Reproduce verbatim only the line that holds "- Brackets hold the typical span" and the lines that follow it to the end of the listing.

Start of RECORDED INFORMATION

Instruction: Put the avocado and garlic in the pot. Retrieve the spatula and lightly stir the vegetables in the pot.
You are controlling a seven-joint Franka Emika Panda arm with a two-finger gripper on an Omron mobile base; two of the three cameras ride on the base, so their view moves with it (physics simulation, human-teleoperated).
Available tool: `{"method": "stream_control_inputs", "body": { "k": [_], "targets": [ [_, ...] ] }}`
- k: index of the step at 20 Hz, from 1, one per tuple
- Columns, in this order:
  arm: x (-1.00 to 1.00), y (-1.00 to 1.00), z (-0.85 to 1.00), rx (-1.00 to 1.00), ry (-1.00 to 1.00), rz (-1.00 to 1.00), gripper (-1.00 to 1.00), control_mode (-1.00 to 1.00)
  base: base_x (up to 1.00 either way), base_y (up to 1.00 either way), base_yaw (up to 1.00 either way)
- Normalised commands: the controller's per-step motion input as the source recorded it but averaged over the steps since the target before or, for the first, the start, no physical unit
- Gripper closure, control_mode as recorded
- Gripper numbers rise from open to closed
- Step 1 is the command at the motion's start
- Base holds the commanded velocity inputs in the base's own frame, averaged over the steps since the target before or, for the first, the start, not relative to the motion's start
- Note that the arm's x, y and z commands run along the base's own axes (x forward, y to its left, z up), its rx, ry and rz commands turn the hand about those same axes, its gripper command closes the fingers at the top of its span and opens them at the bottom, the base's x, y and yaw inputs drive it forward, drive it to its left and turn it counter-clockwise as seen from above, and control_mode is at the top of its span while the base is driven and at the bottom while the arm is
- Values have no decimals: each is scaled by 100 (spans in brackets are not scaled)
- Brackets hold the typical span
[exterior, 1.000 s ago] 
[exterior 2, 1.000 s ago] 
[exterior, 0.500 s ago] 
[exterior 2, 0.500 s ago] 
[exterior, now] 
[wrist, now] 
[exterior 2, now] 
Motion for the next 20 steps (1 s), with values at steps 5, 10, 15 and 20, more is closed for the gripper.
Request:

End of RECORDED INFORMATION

### [RESULT OF THE TASK]
- Brackets hold the typical span
[exterior, 1.000 s ago] 
[exterior 2, 1.000 s ago] 
[exterior, 0.500 s ago] 
[exterior 2, 0.500 s ago] 
[exterior, now] 
[wrist, now] 
[exterior 2, now] 
Motion for the next 20 steps (1 s), with values at steps 5, 10, 15 and 20, more is closed for the gripper.
Request:

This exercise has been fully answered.